Their biggest plus at the moment is their star, and some of the characters near him. John Sheerin as Dan Taylor is an immediately likable everyman—charming, relatable, even a little bit romantic with his longtime wife—who goes out of his way to do right by people, even when his sense of what’s right is totally out of whack with his new world. (One of his great character beats is when he celebrates suddenly becoming a multi-millionaire with his mates on the construction crew, by shouting them a slab of beer… totally not getting why they think he’s being a cheapskate!) Brenda Addie as Barb brings a fair bit of spark to the dramatically thankless role of The Mum, and Tim Robertson as Uncle Jack mixes shiftiness with sometimes-overbearing filial concern. Michael Caton as Bill gets a juicy and unpredictable role—those early episodes give him the chance both for larrikin humour and unstable, violent emotional outbursts, as he has to cope with the fact that after twenty years playing the lottery in partnership with his old buddy whose life he saved back in ‘Nam, a different ticket won Dan the lottery and his ship hasn’t come in at all. And Alex is dramatically interesting because he makes risky choices, and then more risky choices to get out of the consequences of the first ones: we get to see him persuasively selling both David and Rebecca on his scheme for a once-in-a-lifetime chance, and we can tell this is a character who raises the drama level of any room he’s in. It’s hard to say this without factoring in hindsight, knowing which characters survive the various culls, but it seems pretty solid—Dan Taylor, and his immediate family and mates, are perfectly sound characters to build a show around.

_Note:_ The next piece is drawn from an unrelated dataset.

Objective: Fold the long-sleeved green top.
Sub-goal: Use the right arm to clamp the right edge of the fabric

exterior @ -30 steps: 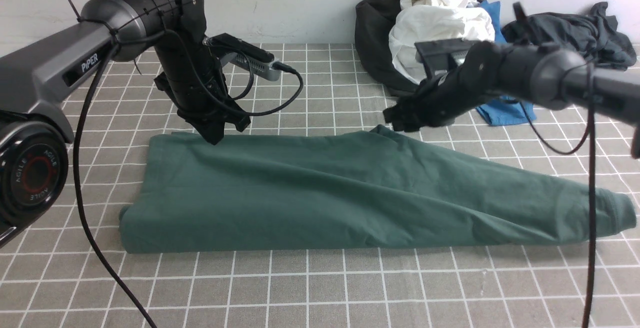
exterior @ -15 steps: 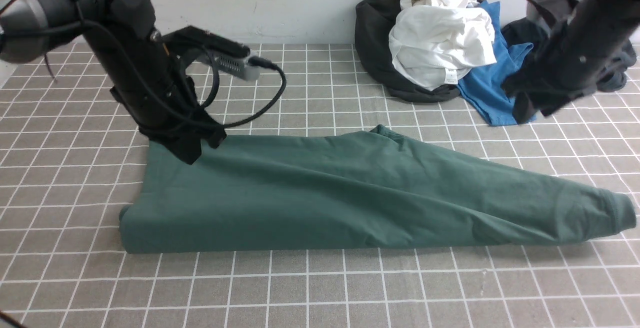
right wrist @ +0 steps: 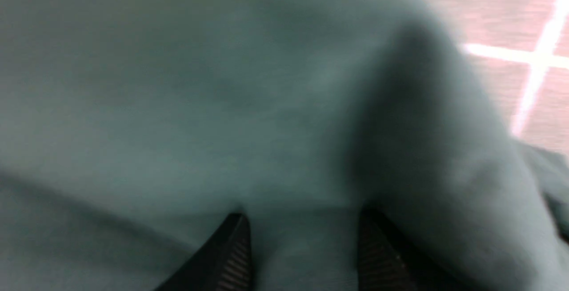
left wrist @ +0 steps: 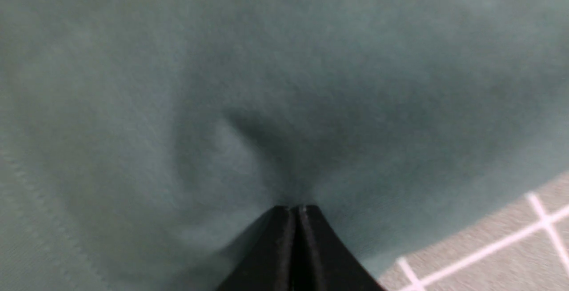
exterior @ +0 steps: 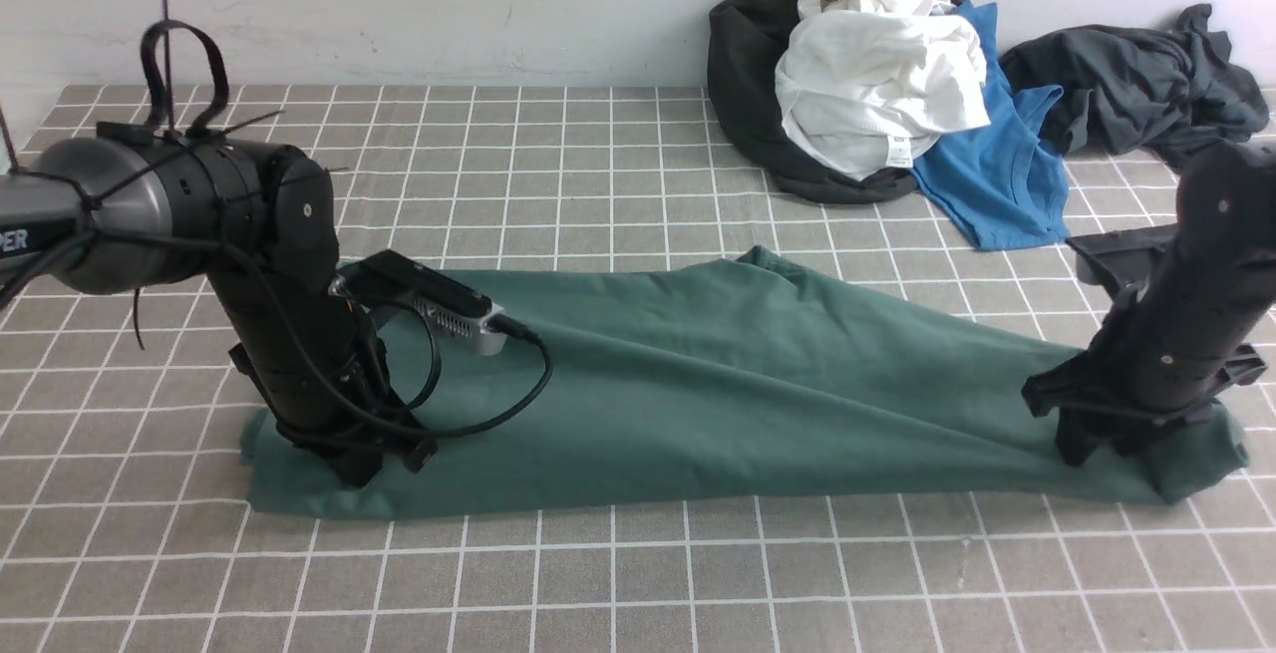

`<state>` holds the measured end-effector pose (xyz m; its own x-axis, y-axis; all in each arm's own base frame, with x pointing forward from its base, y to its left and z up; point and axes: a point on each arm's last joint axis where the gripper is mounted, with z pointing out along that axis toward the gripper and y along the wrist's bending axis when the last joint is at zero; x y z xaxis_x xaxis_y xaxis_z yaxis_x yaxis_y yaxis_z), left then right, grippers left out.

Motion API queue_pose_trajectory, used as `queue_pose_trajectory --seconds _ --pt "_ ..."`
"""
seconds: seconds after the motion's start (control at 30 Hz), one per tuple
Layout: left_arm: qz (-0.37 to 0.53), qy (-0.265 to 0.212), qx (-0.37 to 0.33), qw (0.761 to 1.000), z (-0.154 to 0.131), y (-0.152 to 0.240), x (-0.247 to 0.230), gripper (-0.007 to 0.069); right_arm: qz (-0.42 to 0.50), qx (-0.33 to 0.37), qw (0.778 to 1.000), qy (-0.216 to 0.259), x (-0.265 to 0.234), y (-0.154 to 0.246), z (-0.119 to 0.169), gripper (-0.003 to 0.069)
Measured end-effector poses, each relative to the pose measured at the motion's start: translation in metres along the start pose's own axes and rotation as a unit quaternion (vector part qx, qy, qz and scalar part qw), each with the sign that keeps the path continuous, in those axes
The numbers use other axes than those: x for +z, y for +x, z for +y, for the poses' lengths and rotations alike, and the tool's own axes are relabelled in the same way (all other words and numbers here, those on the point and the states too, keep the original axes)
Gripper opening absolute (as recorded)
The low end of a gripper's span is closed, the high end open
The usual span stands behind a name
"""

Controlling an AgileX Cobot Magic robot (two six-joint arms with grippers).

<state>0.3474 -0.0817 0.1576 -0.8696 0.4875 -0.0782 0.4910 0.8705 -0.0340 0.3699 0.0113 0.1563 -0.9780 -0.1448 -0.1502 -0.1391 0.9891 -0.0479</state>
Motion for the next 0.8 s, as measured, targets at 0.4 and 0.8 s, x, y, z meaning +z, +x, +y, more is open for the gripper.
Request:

Fish completely out of water.

But there’s so much of this initial Chances that isn’t particularly Dan’s show. It’s almost like the writers don’t have enough confidence in the lottery-winning premise to hang all their drama off it; they’re also throwing in a bunch of conventional soap-opera mechanics so they can tell plenty of stories which don’t even have that as their selling point. Jack’s an ex-cop, and his daughter Phillipa is a cop right now, so they can do cop-shop stories. Connie’s a nurse, so they can tell medical-drama stories. And Jack’s son Ben comes back to Melbourne and moves in as Phillipa’s roommate, but has to pretend he’s gay to avoid freaking out her other roommate, and then he starts falling for her, but she’s beginning to have a thing with Alex, and… oh please stop me. Or preferably them.

It’s like they threw in every kind of random soap they could, to appeal as broadly as possible, and as a result it appealed to nobody. Which is the direct opposite of the attitude of the later Chances; they knew they appealed to a fairly small number of completely insane people, but made a show that they’d remember for decades.

Frankly, if I had to invest sixty blog-entries up-front in this hapless twice-a-week soap… this blog would go the same way as Chances itself, and most people wouldn’t make it through. And yet there’s enough craft on display here that I can’t just dismiss it; it’s baseline television, but even that requires a hell of a lot of skill to make work.  I’m sure there’s stuff in these episodes which would be fascinating to the committed fan—and I want to be generous, because just getting two hours of TV a week out the door is an accomplishment worth celebrating in itself. Just not right now.

So one day, I shall come back. I’ll look in more detail at the first sixty episodes—and at the pilot they made nearly two years before the show was picked up, which only surfaced for the first time on the DVDs. I’ll sift through those seven months of twice-a-week soap particles—nearly half the total output of the show, but less than a third of the time it ran—and wring whatever amusing insights I can from them.

But not yet. It’s more fun to watch the show smash into the rocks, and then see what they make from the pieces.